Directions: Once the data has been read, restate all of it exactly.
----
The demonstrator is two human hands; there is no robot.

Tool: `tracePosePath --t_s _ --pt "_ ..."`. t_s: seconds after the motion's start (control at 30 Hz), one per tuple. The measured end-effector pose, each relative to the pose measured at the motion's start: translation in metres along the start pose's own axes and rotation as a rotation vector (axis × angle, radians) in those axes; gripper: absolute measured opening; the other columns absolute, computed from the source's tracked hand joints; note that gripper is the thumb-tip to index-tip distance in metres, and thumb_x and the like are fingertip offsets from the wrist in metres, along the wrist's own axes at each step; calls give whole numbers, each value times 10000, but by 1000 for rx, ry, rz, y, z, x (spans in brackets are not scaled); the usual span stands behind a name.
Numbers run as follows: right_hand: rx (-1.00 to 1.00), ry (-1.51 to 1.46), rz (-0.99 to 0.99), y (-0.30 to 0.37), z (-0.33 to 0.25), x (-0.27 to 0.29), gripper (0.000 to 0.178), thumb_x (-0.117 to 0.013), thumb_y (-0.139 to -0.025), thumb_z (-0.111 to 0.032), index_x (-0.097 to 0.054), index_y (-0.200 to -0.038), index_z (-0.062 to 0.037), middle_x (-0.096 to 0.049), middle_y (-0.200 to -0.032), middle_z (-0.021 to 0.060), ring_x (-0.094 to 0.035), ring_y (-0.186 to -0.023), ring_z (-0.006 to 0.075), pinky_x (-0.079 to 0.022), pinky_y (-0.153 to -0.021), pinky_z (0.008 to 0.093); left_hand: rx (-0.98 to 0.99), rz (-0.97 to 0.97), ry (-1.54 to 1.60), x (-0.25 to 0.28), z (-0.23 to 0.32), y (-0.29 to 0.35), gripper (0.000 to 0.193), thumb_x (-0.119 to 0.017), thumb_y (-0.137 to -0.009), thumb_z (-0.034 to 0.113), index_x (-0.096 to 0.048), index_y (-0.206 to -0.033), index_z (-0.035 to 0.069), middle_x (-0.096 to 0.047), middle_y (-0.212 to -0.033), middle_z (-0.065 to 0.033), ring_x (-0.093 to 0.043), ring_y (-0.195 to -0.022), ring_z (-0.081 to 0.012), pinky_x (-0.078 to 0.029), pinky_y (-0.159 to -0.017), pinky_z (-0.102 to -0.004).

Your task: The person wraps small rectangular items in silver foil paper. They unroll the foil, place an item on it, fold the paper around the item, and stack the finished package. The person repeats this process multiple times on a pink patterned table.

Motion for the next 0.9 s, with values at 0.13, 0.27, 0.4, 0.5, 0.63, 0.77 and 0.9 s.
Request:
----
Response box:
The demonstrator is two human hands; there is no robot.

Tool: `tracePosePath --t_s _ --pt "_ ..."`. t_s: seconds after the motion's start (control at 30 Hz), one per tuple. The measured end-effector pose, each relative to the pose measured at the motion's start: translation in metres along the start pose's own axes and rotation as a rotation vector (axis × angle, radians) in those axes; gripper: absolute measured opening; the other columns absolute, computed from the source's tracked hand joints; note that gripper is the thumb-tip to index-tip distance in metres, and thumb_x and the like are fingertip offsets from the wrist in metres, along the wrist's own axes at each step; calls give whole numbers, each value times 10000, but by 1000 for rx, ry, rz, y, z, x (spans in brackets are not scaled); the usual span stands behind a name.
Numbers run as follows: right_hand: rx (-1.00 to 1.00), ry (-1.51 to 1.46), rz (-0.99 to 0.99), y (-0.30 to 0.37), z (-0.33 to 0.25), x (-0.27 to 0.29), gripper (0.000 to 0.178), thumb_x (-0.117 to 0.013), thumb_y (-0.139 to -0.025), thumb_z (-0.111 to 0.032), index_x (-0.097 to 0.054), index_y (-0.200 to -0.038), index_z (-0.062 to 0.037), middle_x (-0.096 to 0.049), middle_y (-0.200 to -0.032), middle_z (-0.021 to 0.060), ring_x (-0.094 to 0.035), ring_y (-0.186 to -0.023), ring_z (-0.006 to 0.075), pinky_x (-0.079 to 0.022), pinky_y (-0.153 to -0.021), pinky_z (0.008 to 0.093); left_hand: rx (-0.98 to 0.99), rz (-0.97 to 0.97), ry (-1.54 to 1.60), x (-0.25 to 0.28), z (-0.23 to 0.32), y (-0.29 to 0.35), gripper (0.000 to 0.193), thumb_x (-0.119 to 0.017), thumb_y (-0.137 to -0.009), thumb_z (-0.034 to 0.113), index_x (-0.096 to 0.048), index_y (-0.206 to -0.033), index_z (-0.035 to 0.069), middle_x (-0.096 to 0.047), middle_y (-0.212 to -0.033), middle_z (-0.065 to 0.033), ring_x (-0.093 to 0.043), ring_y (-0.195 to -0.022), ring_z (-0.081 to 0.012), pinky_x (-0.078 to 0.029), pinky_y (-0.159 to -0.017), pinky_z (-0.102 to -0.004).

Your task: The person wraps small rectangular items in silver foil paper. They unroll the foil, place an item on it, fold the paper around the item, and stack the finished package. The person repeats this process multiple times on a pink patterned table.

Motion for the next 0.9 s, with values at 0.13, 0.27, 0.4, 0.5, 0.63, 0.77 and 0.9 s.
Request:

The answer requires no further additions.